2. Abraão e seu altares: uma vez tendo pisado, pela primeira vez, na terra para onde Deus desejava que ele se deslocasse, Abraão edificou um altar (Gênesis 12:7). Uma vez dando uma primeira olhadela por ali, curtindo as belezas e o deslumbramento que a Palestina daquele tempo proporcionava, bastou para que edificasse um primeiro altar.

       Altar é lugar de contato com Deus. Esse tipo de edificação, no caso de Abraão, tratava-se de um amontoado de pedras rústicas, nas quais não era permitido manipular cinzel ou instrumento que as modelassem (Êxodo 20:25). Os povos que habitavam aquelas terras deveriam estranhar muito o despojamento de Abraão, em ajuntar pedras rústicas, invocar seu Deus, para logo dali se afastar e deixar o local, sem que se tornasse um local destacado, sacramentado, de algum modo considerado sagrado. Ficavam patentes algumas verdades: (1) Deus se afina muito bem com despojamento e simplicidade; (2) santo não é o lugar, mas a pessoa; (3) Deus não tem rosto nem imagem, pois Abraão não carregava consigo ídolo nenhum.
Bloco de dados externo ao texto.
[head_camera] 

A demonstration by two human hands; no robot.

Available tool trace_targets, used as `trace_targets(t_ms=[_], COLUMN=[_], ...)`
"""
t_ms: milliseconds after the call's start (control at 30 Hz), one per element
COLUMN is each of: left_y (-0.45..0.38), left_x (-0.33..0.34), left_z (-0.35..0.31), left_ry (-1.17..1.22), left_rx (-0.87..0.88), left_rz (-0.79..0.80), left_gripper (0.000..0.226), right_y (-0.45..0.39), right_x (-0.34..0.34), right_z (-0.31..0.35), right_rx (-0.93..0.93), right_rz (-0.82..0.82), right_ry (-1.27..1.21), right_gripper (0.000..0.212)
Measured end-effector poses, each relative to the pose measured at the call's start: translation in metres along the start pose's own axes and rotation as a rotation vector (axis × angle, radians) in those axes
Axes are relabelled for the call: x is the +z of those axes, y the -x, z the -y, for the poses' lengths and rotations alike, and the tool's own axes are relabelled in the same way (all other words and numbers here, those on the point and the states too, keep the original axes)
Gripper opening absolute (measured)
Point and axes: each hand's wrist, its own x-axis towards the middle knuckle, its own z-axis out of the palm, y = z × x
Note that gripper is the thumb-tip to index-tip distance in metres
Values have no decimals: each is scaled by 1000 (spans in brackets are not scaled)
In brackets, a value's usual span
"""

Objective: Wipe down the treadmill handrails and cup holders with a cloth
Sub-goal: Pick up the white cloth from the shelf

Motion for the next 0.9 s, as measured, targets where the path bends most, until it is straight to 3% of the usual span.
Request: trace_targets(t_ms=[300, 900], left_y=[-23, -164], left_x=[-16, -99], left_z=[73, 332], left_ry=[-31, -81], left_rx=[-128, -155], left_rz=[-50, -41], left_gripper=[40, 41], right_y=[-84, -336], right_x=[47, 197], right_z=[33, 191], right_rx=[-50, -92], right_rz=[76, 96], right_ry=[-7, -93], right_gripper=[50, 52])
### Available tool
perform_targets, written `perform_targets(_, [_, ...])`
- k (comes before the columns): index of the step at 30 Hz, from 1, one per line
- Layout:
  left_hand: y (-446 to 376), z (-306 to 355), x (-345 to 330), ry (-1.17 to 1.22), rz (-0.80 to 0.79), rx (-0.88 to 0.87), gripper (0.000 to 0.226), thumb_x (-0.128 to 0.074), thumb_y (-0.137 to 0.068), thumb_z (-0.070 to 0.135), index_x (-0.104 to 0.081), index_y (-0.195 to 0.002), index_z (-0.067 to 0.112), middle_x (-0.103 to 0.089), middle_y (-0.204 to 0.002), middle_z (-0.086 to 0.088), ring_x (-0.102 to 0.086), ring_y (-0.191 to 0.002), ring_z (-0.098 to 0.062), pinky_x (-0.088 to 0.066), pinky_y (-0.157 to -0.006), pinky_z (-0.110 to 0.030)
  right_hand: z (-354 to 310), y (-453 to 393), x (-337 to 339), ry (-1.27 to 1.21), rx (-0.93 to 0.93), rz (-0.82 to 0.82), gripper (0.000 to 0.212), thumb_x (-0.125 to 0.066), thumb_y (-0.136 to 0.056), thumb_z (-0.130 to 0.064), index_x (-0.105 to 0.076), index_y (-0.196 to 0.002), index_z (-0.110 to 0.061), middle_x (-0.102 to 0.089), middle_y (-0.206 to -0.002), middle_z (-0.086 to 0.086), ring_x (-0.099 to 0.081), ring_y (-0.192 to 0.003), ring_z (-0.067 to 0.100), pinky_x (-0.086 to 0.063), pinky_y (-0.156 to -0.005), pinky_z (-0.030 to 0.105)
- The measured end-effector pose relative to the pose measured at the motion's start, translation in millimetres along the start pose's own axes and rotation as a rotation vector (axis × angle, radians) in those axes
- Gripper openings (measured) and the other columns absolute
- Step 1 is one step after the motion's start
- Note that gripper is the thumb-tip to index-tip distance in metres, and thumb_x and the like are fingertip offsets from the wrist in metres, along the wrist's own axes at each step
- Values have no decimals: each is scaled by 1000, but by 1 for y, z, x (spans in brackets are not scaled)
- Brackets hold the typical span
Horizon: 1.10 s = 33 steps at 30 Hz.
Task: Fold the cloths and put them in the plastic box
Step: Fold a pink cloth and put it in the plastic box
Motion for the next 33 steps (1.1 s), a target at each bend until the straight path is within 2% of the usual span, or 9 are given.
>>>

          Altar é símbolo do lugar de encontro entre Deus e o homem. Altar é lugar de oração. Também é lugar que representa expiação, que significa a necessidade de que haja mediação entre Deus e o homem. O pecado entranhado no homem o torna incompatível com a natureza divina. Mas o altar representa lugar de sacrifício pelo pecado, morte do Cordeiro de Deus, Jesus Cristo, que é a mediação e a expiação pelos nosso pecados.

            Qualquer religião depara com o problema do mal no ser humano. Pensa-se logo numa compensação. Pois não há compensação e nem há remédio. Não da parte do homem. E somente há pagamento pela culpa, ressarcimento do dano, quando Jesus se interpõe como preço e solução definitiva. A ressurreição em Cristo é compensação definitiva e cura definitiva do pecado. Mas ela só se dará uma vez que o homem morra em Cristo, seja batizado, unido a Cristo na morte de Cristo (Romanos 6:4), para que, na ressurreição em Cristo, seja expiada a culpa e renovada a vida eterna e definitiva.